**WHAT THE TASK ASKS**
Print, exactly as they stand, the lines below from the one that has "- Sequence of" to the one that has "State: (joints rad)", inclusive, leaving out the pictures.

**DATASET RECORDS**
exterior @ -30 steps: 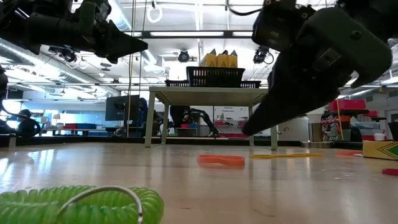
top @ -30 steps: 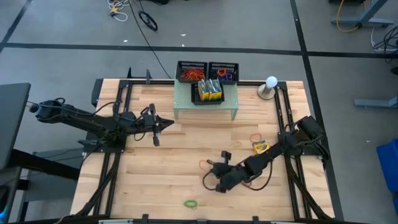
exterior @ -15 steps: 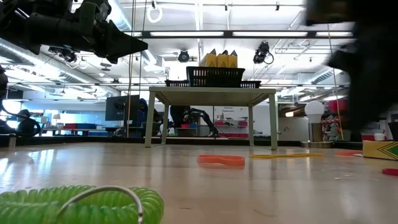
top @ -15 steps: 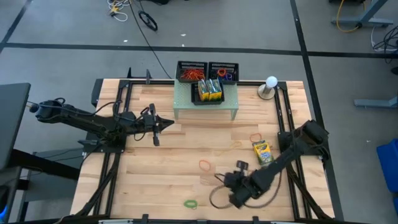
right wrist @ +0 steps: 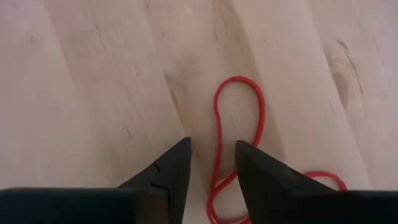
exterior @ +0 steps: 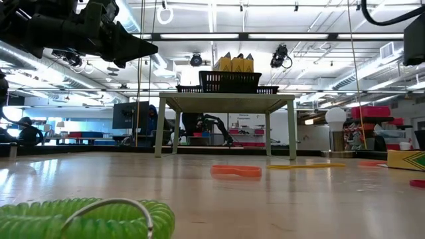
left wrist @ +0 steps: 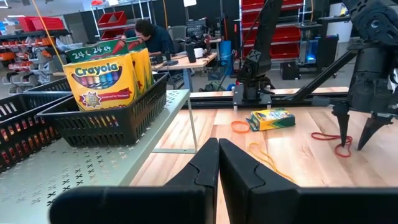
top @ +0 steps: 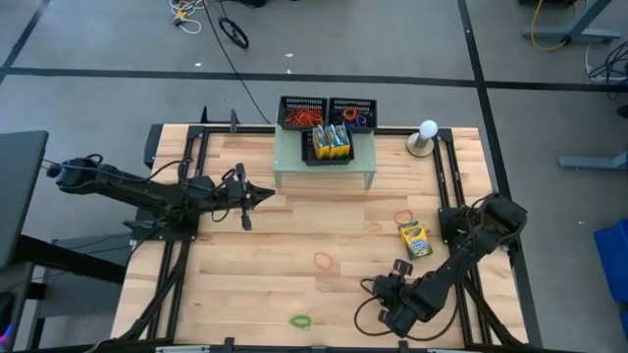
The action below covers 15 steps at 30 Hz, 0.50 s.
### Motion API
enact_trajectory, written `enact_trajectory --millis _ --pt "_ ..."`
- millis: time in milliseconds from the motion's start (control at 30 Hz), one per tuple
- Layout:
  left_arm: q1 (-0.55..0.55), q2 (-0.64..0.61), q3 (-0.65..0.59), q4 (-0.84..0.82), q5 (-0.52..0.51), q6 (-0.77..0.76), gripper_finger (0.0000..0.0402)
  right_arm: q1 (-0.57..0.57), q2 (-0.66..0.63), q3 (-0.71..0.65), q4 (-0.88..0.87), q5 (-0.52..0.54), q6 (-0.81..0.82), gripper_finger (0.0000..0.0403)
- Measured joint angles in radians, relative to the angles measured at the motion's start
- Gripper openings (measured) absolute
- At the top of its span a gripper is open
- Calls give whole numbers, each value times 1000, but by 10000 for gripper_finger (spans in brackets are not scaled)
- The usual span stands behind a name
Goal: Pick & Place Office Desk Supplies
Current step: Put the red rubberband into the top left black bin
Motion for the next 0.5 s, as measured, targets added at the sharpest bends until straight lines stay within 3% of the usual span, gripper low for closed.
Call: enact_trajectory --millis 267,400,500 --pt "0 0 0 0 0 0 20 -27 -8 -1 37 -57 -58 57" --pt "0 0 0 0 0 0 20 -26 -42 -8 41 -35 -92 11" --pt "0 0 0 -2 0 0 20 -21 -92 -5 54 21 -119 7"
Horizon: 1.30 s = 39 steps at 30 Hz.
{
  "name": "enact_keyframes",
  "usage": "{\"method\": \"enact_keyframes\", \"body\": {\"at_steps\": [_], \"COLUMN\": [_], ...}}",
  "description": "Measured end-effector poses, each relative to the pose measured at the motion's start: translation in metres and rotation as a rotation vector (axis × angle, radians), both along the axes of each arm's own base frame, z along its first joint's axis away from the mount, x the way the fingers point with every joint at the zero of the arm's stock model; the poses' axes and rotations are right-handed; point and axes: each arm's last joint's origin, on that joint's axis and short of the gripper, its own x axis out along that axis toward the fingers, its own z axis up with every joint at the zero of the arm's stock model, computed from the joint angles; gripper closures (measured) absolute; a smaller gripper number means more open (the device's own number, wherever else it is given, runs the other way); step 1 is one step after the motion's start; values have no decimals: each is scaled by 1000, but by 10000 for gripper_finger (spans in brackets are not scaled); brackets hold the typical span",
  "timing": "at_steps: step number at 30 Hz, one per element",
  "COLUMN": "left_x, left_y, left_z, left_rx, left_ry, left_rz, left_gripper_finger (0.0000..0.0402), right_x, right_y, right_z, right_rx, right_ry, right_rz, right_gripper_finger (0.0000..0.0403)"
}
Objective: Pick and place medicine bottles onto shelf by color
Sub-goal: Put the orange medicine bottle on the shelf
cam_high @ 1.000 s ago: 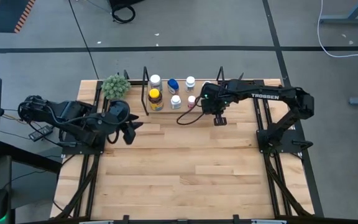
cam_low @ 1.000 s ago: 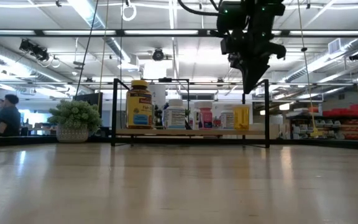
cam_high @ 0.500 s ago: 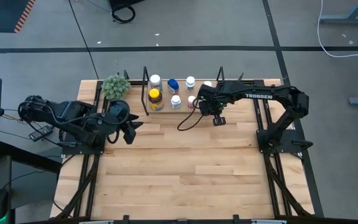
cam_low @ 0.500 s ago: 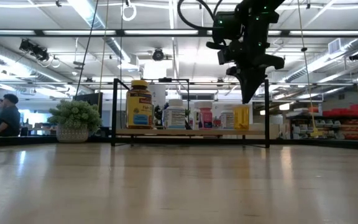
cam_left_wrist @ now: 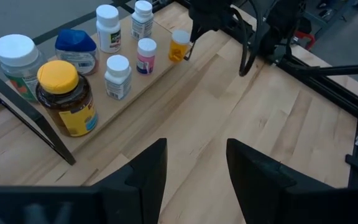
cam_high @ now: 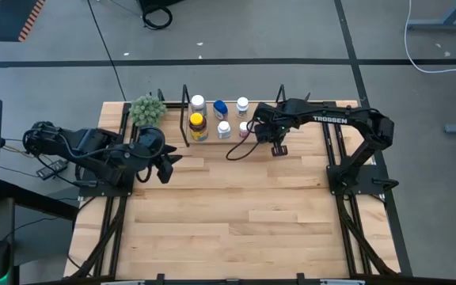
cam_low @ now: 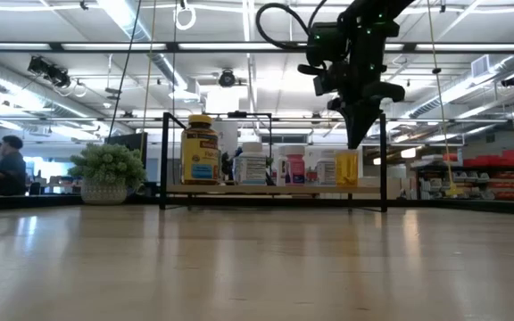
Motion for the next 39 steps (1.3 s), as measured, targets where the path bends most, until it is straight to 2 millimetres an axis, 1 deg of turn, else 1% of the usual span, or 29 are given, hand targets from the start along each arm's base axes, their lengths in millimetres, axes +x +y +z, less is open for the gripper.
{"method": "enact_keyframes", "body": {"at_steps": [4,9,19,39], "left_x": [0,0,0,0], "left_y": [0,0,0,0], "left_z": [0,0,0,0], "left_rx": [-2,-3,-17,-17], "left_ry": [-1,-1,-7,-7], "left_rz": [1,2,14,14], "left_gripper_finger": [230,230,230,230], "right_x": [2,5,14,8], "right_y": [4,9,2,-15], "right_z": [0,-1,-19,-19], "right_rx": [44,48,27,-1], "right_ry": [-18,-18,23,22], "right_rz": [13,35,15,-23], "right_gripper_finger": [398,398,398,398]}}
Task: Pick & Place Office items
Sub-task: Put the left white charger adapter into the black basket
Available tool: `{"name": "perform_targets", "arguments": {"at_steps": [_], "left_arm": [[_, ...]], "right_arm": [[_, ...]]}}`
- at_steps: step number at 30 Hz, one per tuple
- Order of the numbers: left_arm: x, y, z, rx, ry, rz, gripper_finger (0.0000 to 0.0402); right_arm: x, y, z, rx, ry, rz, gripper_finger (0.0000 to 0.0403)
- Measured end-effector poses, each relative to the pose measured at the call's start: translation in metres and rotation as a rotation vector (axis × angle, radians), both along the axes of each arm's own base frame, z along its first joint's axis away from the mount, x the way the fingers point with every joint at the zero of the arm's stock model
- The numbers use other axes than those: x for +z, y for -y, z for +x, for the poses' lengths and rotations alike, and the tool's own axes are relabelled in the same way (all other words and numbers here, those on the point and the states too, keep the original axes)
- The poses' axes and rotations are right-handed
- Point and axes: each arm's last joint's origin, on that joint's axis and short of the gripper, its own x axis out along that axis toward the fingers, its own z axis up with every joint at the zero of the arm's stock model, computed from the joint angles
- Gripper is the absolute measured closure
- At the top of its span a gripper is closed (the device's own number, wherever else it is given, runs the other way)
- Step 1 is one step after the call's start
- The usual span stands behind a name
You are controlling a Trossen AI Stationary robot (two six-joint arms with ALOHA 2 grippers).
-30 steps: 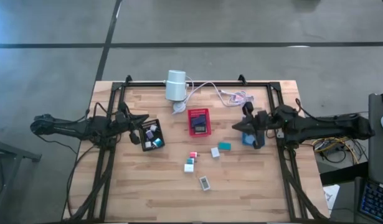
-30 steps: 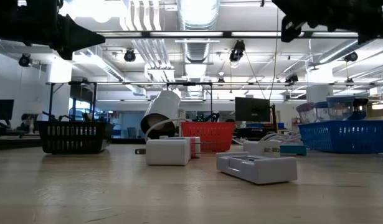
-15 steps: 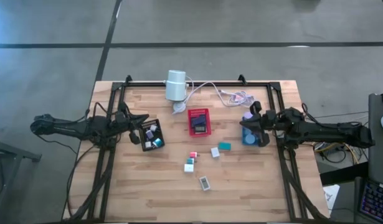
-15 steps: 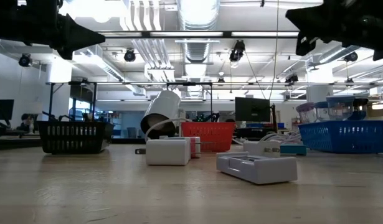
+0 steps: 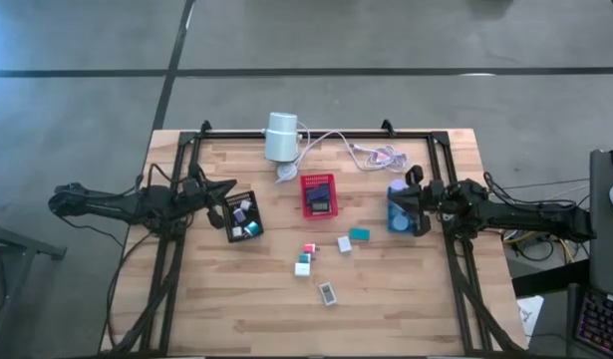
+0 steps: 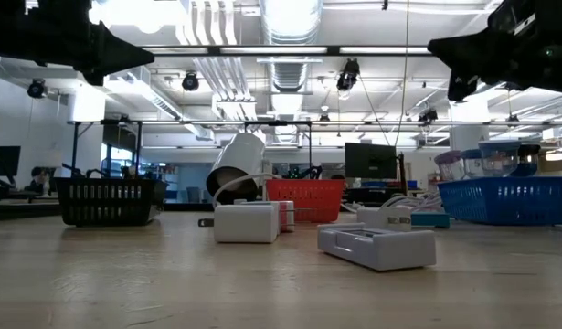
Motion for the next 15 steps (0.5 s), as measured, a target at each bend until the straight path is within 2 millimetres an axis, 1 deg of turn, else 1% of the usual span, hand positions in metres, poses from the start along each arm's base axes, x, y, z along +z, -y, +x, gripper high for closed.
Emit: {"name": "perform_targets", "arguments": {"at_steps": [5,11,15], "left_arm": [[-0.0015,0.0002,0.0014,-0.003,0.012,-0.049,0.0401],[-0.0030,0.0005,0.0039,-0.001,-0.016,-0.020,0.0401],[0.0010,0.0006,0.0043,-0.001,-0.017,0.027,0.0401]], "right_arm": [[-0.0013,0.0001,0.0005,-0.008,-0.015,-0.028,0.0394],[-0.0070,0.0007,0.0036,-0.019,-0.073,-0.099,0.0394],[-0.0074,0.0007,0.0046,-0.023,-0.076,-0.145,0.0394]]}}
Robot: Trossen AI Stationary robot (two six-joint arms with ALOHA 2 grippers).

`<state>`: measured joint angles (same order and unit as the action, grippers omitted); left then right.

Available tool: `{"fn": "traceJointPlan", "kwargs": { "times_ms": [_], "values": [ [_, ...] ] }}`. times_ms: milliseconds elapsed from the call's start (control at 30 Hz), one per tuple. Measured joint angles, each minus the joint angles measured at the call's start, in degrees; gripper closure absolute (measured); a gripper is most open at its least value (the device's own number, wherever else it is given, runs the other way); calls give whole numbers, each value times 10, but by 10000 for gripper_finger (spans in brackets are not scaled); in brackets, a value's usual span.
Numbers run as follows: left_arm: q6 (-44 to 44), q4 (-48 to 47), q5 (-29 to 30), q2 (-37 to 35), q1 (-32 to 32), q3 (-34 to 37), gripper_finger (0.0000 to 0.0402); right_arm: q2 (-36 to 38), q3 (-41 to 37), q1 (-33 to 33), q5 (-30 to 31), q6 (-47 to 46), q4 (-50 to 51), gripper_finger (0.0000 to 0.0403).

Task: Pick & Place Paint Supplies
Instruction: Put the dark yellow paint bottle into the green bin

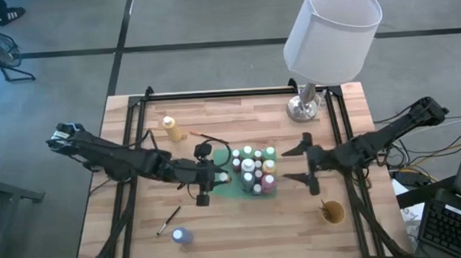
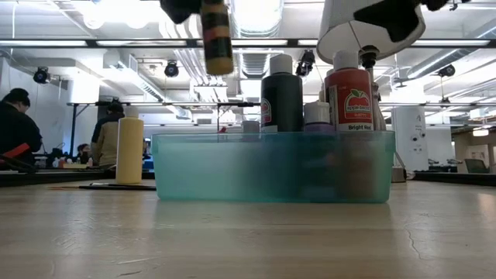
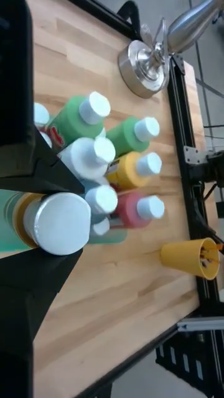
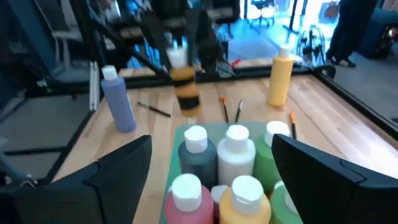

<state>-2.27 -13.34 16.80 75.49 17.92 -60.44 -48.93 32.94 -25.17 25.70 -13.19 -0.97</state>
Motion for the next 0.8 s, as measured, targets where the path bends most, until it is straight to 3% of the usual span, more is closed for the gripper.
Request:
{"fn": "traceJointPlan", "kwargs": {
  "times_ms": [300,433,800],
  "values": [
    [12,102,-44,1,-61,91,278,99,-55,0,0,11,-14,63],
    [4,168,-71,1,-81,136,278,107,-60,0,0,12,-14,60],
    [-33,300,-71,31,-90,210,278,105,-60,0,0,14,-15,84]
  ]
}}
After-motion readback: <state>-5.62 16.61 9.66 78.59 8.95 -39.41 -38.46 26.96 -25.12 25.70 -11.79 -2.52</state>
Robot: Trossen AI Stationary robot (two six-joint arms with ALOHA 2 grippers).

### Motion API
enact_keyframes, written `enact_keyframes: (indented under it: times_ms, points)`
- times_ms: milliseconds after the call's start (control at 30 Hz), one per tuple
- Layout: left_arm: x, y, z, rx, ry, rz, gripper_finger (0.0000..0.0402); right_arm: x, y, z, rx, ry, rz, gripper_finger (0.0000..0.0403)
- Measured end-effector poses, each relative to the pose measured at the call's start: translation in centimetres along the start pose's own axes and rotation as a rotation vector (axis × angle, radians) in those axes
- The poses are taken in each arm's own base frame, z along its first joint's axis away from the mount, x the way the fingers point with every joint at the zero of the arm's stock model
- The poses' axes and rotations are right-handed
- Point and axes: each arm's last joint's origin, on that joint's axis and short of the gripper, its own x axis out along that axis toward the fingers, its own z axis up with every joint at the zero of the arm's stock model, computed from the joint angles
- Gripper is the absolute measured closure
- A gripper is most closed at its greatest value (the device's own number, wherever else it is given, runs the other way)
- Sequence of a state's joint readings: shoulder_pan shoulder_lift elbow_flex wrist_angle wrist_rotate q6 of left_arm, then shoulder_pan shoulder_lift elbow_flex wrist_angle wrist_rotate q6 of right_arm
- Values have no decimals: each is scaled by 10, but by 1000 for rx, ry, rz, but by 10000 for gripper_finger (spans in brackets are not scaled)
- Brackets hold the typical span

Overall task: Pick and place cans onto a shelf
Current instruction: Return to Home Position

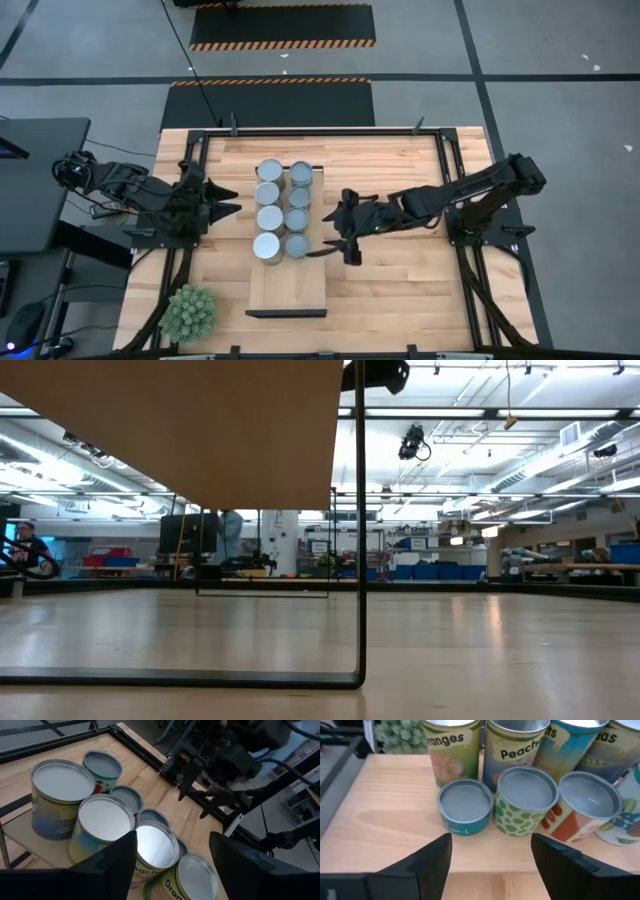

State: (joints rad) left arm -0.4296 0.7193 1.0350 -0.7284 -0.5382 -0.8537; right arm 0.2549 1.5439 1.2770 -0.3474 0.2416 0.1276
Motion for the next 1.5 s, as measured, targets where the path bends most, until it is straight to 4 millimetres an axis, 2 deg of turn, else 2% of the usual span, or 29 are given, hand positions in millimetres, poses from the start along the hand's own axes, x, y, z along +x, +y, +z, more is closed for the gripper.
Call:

**WRITTEN ANSWER**
- Sequence of a state's joint readings: shoulder_pan shoulder_lift elbow_flex wrist_angle wrist_rotate q6 of left_arm, then shoulder_pan shoulder_lift elbow_flex wrist_angle wrist_rotate q6 of right_arm
- Values have no decimals: each is scaled by 10, but by 1000 for rx, ry, rz, but by 10000 for gripper_finger (spans in brackets are not scaled)
- Brackets hold the typical span

Overall task: Pick and place cans onto a shelf
Current instruction: Return to Home Position


State: (joints rad) left arm -0.4296 0.7193 1.0350 -0.7284 -0.5382 -0.8537; right arm 0.2549 1.5439 1.2770 -0.3474 0.2416 0.1276

What this exercise asked for has been supplied.